DIRECTIONS FOR THIS TASK ::
Print all entries word for word.

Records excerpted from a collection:
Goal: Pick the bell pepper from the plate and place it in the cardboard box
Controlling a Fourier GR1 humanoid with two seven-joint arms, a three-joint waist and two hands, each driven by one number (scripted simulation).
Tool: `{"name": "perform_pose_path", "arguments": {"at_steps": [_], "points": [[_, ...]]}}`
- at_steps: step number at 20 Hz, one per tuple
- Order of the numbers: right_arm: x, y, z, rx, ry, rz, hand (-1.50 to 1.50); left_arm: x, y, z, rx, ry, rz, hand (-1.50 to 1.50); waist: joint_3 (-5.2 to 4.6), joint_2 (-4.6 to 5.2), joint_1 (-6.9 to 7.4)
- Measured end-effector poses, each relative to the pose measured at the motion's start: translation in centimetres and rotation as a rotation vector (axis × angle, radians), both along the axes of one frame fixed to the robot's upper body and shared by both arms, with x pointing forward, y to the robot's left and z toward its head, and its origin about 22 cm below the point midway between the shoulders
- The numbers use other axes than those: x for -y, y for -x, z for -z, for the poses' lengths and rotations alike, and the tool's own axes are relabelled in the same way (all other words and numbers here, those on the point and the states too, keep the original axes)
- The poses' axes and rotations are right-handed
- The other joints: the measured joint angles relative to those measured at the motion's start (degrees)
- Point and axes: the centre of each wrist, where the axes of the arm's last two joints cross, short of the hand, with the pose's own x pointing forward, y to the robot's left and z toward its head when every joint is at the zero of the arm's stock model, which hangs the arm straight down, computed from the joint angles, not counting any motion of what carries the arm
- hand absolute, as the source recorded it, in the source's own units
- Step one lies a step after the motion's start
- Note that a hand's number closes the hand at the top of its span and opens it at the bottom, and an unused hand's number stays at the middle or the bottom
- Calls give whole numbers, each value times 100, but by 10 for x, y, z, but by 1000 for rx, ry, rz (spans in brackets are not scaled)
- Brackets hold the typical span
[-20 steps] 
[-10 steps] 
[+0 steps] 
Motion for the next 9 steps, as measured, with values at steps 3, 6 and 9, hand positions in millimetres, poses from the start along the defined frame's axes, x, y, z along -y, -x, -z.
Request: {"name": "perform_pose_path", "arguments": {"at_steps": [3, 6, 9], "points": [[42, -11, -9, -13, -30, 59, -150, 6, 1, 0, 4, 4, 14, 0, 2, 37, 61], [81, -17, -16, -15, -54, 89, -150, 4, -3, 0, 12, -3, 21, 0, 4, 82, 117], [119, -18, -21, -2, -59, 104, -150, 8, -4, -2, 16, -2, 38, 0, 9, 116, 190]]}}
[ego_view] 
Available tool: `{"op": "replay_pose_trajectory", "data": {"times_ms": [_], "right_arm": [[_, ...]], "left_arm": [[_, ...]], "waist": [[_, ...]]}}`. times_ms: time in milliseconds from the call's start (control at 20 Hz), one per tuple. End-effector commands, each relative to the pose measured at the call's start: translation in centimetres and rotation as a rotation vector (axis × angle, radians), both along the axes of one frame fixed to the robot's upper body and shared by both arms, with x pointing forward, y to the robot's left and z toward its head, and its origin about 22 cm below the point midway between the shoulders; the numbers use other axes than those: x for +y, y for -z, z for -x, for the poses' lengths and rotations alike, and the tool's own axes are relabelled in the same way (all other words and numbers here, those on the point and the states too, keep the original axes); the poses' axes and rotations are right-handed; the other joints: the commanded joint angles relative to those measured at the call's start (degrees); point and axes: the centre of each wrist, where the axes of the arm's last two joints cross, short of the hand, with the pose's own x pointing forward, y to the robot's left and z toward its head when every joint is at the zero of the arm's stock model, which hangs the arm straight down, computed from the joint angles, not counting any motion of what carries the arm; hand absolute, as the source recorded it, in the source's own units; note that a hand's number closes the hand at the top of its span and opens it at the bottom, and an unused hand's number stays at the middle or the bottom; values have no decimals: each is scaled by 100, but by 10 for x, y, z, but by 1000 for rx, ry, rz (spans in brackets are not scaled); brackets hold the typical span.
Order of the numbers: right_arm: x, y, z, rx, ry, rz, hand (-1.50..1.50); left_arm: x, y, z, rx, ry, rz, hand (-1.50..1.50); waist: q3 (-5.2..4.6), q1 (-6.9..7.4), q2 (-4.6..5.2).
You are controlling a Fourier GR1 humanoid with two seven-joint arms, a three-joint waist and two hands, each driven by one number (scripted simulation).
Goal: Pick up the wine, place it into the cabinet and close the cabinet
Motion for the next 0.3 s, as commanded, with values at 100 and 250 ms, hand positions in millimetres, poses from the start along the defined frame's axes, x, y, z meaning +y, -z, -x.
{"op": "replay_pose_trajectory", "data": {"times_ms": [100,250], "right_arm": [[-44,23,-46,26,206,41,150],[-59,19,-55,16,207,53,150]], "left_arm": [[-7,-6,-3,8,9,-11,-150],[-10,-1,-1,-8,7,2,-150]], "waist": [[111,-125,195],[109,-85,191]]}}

OUTPUT FOR THIS EXERCISE ::
Goal: Pick the bell pepper from the plate and place it in the cardboard box
Controlling a Fourier GR1 humanoid with two seven-joint arms, a three-joint waist and two hands, each driven by one number (scripted simulation).
Tool: `{"name": "perform_pose_path", "arguments": {"at_steps": [_], "points": [[_, ...]]}}`
- at_steps: step number at 20 Hz, one per tuple
- Order of the numbers: right_arm: x, y, z, rx, ry, rz, hand (-1.50 to 1.50); left_arm: x, y, z, rx, ry, rz, hand (-1.50 to 1.50); waist: joint_3 (-5.2 to 4.6), joint_2 (-4.6 to 5.2), joint_1 (-6.9 to 7.4)
- Measured end-effector poses, each relative to the pose measured at the motion's start: translation in centimetres and rotation as a rotation vector (axis × angle, radians), both along the axes of one frame fixed to the robot's upper body and shared by both arms, with x pointing forward, y to the robot's left and z toward its head, and its origin about 22 cm below the point midway between the shoulders
- The numbers use other axes than those: x for -y, y for -x, z for -z, for the poses' lengths and rotations alike, and the tool's own axes are relabelled in the same way (all other words and numbers here, those on the point and the states too, keep the original axes)
- The poses' axes and rotations are right-handed
- The other joints: the measured joint angles relative to those measured at the motion's start (degrees)
- Point and axes: the centre of each wrist, where the axes of the arm's last two joints cross, short of the hand, with the pose's own x pointing forward, y to the robot's left and z toward its head when every joint is at the zero of the arm's stock model, which hangs the arm straight down, computed from the joint angles, not counting any motion of what carries the arm
- hand absolute, as the source recorded it, in the source's own units
- Step one lies a step after the motion's start
- Note that a hand's number closes the hand at the top of its span and opens it at the bottom, and an unused hand's number stays at the middle or the bottom
- Calls give whole numbers, each value times 100, but by 10 for x, y, z, but by 1000 for rx, ry, rz (spans in brackets are not scaled)
- Brackets hold the typical span
[-20 steps] 
[-10 steps] 
[+0 steps] 
Motion for the next 9 steps, as measured, with values at steps 3, 6 and 9, hand positions in millimetres, poses from the start along the defined frame's axes, x, y, z along -y, -x, -z.
Request: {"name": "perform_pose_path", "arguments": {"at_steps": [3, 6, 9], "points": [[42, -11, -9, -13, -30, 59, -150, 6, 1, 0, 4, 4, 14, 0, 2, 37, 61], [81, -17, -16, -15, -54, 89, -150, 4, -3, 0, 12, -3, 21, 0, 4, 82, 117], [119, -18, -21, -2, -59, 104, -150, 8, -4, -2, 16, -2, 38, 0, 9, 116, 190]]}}
[ego_view] 
Available tool: `{"op": "replay_pose_trajectory", "data": {"times_ms": [_], "right_arm": [[_, ...]], "left_arm": [[_, ...]], "waist": [[_, ...]]}}`. times_ms: time in milliseconds from the call's start (control at 20 Hz), one per tuple. End-effector commands, each relative to the pose measured at the call's start: translation in centimetres and rotation as a rotation vector (axis × angle, radians), both along the axes of one frame fixed to the robot's upper body and shared by both arms, with x pointing forward, y to the robot's left and z toward its head, and its origin about 22 cm below the point midway between the shoulders; the numbers use other axes than those: x for +y, y for -z, z for -x, for the poses' lengths and rotations alike, and the tool's own axes are relabelled in the same way (all other words and numbers here, those on the point and the states too, keep the original axes); the poses' axes and rotations are right-handed; the other joints: the commanded joint angles relative to those measured at the call's start (degrees); point and axes: the centre of each wrist, where the axes of the arm's last two joints cross, short of the hand, with the pose's own x pointing forward, y to the robot's left and z toward its head when every joint is at the zero of the arm's stock model, which hangs the arm straight down, computed from the joint angles, not counting any motion of what carries the arm; hand absolute, as the source recorded it, in the source's own units; note that a hand's number closes the hand at the top of its span and opens it at the bottom, and an unused hand's number stays at the middle or the bottom; values have no decimals: each is scaled by 100, but by 10 for x, y, z, but by 1000 for rx, ry, rz (spans in brackets are not scaled); brackets hold the typical span.
Order of the numbers: right_arm: x, y, z, rx, ry, rz, hand (-1.50..1.50); left_arm: x, y, z, rx, ry, rz, hand (-1.50..1.50); waist: q3 (-5.2..4.6), q1 (-6.9..7.4), q2 (-4.6..5.2).
You are controlling a Fourier GR1 humanoid with two seven-joint arms, a three-joint waist and two hands, each driven by one number (scripted simulation).
Goal: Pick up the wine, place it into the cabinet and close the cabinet
Motion for the next 0.3 s, as commanded, with values at 100 and 250 ms, hand positions in millimetres, poses from the start along the defined frame's axes, x, y, z meaning +y, -z, -x.
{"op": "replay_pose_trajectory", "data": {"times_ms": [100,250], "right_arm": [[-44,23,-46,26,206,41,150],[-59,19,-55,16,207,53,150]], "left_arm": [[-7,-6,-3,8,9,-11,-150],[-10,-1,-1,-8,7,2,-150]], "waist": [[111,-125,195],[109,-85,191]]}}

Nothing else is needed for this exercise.